I just learned that Sen. Delph has introduced two bills addressing the situation with “agricultural” land being reclassified as “excess residential”. Both of these bills appear to better solve this situation than SB 436.
The first bill is SB 376:
Provides that if a taxpayer’s land is classified as agricultural land at the time of the taxpayer’s acquisition of the land, the land is presumed to be agricultural land as long as the taxpayer uses the land in the same manner as the person from whom the taxpayer acquired the land. Provides that agricultural land may not be reclassified as excess residential land without notice and, upon the request of a taxpayer, provides a hearing before the county property tax assessment board of appeals.

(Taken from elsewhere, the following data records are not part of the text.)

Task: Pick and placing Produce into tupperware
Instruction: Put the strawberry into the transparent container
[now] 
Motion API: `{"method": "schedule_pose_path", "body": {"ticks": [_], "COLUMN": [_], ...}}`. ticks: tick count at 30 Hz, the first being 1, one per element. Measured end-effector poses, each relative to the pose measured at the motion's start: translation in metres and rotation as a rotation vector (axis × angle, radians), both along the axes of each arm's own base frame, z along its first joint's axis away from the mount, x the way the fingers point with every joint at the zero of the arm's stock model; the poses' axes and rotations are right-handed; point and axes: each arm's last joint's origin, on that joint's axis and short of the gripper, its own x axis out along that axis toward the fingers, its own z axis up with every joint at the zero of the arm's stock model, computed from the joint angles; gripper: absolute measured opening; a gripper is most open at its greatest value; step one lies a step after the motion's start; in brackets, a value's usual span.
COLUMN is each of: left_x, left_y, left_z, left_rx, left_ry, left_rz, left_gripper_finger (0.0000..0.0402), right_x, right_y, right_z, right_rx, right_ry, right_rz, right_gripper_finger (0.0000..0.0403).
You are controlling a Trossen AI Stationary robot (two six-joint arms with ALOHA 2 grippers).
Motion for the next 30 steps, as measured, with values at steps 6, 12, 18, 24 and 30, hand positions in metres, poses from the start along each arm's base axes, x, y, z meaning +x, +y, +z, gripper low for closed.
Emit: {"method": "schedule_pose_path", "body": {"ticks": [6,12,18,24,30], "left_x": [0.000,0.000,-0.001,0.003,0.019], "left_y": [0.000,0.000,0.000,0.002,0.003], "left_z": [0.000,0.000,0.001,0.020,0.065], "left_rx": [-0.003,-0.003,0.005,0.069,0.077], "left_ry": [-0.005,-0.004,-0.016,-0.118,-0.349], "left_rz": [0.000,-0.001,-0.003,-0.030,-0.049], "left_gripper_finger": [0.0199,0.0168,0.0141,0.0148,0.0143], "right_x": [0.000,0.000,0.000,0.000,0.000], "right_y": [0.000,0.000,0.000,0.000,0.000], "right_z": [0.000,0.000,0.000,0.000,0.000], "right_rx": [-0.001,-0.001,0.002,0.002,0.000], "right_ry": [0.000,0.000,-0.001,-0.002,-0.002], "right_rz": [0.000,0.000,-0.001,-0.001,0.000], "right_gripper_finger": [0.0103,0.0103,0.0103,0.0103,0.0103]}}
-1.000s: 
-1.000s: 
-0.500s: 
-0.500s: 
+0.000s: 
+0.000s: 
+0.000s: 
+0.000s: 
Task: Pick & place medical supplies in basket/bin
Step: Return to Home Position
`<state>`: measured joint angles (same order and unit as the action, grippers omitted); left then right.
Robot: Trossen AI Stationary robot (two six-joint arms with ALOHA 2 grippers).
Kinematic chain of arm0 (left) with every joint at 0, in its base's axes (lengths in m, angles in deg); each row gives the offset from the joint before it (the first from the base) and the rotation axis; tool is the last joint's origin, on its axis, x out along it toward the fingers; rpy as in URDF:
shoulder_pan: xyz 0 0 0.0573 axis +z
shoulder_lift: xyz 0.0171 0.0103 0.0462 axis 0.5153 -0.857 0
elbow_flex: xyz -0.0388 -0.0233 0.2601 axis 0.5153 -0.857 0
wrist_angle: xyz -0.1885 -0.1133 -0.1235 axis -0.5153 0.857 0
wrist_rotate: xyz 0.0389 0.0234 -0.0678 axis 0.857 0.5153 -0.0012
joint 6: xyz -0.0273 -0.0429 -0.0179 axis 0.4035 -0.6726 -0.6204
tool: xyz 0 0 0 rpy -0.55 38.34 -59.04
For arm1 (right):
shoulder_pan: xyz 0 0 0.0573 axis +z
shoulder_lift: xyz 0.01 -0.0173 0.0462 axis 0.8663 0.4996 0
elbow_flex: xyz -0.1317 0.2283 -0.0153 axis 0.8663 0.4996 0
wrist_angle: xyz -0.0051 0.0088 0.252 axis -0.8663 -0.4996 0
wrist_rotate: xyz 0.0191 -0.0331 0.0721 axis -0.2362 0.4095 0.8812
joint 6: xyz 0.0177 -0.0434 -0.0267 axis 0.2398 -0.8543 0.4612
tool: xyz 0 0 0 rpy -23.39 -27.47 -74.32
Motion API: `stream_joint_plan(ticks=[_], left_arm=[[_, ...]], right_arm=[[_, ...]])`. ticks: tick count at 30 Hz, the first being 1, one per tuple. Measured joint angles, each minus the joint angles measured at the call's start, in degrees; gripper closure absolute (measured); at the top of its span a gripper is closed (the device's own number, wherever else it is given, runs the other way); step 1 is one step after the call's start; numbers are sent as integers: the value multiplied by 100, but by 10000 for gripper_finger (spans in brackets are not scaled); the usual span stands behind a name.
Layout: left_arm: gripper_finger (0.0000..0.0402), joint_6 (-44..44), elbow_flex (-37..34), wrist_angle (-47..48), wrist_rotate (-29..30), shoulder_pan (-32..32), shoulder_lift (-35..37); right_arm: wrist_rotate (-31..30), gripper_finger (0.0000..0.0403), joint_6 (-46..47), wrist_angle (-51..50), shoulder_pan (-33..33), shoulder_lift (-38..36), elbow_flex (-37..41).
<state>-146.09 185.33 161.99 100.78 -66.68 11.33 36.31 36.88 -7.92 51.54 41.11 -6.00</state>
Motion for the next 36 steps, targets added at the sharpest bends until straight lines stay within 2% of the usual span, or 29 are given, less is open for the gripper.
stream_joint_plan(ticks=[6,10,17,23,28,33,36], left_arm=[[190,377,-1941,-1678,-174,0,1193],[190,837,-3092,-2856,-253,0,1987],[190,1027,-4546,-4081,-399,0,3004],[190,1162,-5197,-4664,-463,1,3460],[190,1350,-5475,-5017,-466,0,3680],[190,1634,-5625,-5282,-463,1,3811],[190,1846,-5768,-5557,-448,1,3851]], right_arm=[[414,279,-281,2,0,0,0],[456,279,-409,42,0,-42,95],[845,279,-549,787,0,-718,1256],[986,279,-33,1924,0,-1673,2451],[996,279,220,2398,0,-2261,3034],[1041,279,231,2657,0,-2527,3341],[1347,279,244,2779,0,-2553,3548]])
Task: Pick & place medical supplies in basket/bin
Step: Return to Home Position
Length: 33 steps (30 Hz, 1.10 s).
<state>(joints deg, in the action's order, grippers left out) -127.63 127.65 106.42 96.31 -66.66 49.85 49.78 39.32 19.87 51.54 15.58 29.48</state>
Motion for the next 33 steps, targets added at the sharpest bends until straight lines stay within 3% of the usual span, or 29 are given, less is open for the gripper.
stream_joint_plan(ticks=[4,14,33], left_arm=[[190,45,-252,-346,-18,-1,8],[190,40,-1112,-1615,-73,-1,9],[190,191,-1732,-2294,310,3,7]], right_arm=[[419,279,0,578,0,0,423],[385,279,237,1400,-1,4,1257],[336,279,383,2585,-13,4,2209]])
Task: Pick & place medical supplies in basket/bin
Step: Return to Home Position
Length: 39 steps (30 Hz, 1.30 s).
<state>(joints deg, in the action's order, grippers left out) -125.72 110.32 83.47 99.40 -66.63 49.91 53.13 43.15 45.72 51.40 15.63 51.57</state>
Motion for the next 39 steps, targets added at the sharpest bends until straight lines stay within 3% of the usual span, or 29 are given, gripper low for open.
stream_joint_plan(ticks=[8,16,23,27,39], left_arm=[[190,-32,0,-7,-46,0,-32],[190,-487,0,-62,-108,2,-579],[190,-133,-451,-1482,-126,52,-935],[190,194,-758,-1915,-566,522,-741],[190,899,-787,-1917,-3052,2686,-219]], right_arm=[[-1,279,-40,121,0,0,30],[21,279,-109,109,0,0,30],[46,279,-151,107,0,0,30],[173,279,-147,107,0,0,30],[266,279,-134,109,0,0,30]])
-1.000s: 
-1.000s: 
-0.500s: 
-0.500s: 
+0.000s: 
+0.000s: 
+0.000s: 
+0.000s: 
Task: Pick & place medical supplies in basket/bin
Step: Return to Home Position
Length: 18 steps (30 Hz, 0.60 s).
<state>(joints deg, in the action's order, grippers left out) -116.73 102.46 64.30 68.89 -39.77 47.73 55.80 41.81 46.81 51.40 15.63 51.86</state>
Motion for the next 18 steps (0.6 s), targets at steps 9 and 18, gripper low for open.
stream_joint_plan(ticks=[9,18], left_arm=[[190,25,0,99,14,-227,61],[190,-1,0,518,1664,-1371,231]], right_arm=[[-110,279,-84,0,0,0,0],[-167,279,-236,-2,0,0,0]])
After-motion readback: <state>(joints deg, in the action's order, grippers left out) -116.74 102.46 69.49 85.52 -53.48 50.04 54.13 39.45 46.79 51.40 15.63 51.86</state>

and the second bill is SB 558:
Specifies the criteria for classifying land as agricultural land for property tax assessment purposes. Provides that certain undeveloped lands must be assessed as agricultural land regardless of the motives of the owner at the time the owner acquired the land, the zoning designation of the land, or whether the owner uses the land for growing crops or raising livestock or is otherwise engaged in the business of farming. Requires assessing officials to review for compliance with the new criteria the assessments of lands that had been classified as excess residential property for the 2005 through 2015 assessment dates and to reclassify as agricultural land as necessary for the 2016 assessment date. Authorizes refunds for excessive tax payments attributable to the reclassification of land during that period. Provides that the limitations on contracts for the discovery of undervalued or omitted property apply to a contract concerning the reclassification of parcels, including the prohibition on contracts paid on a percentage basis.
In particular, SB 558 goes a long way towards defining what exactly “agricultural” and “excess residential” property are for tax purposes. Agricultural land is (SECTION 2. IC 6-1.1-4.5):
Sec. 2. As used in this chapter, “agricultural land” means any of the following:
(1) Land ordinarily used for growing crops.
(2) Land ordinarily used for raising livestock or poultry.
(3) Undeveloped land that must be assessed as agricultural land under section 6 of this chapter.
(4) Undeveloped land that must be assessed as agricultural land under IC 6-1.1-4-12.
and “livestock” and “poultry” are further defined as:
Sec. 4. As used in this chapter, “livestock” means the following: (1) Cattle.
(2) Sheep.
(3) Swine.
(4) Goats.
(5) Bison.
(6) Farm-raised cervidae.
(7) Horses.
(8) Mules.
(9) Other equine.Sec. 5. As used in this chapter, “poultry” means domesticated fowl, including the following:
(1) Chickens.
(2) Turkeys.
(3) Ostriches.
(4) Emus.
(5) Rheas.
(6) Cassowaries.
(7) Waterfowl.
(8) Game birds.The term does not include doves and pigeons.
Note that “Horses” and “Other equine” are specifically defined as “livestock”.
SB 558 also specifies what is considered “undeveloped land”, that granting of an easement does not constitute a change in use of the land and that land may lay fallow and still be considered “agricultural”:
Sec. 6. (a) An undeveloped land that is adjacent to a pond, lake, river, or stream, an undeveloped woodland, wetland, field, thicket, or ravine, or any similar undeveloped land must be assessed as agricultural land regardless of:
(1) the motives of the owner at the time the owner acquired the land;
(2) the zoning designation of the land; or
(3) whether the owner:(A) uses the land for growing crops or raising livestock or poultry; or
(B) is otherwise engaged in the business of farming.(b) Granting an easement for the passage of:
(1) pipelines or other underground utilities; or
(2) overhead electric and telecommunication lines;through land described in subsection (a) may not be considered a change in the use of the land.
Sec. 7. A landowner’s decision not to grow crops or raise livestock on the landowner’s land in a particular year may not be considered a change in the use of the land.
Both these bills specifically state that “agricultural” land may not be reclassified as “excess residential” unless the use of the land has changed (e.g., sub-divided into lots). It seems to me that our legislators should be encouraged to support these bills or to include language similar to that in these bills to whatever bill is drafted to address property taxation.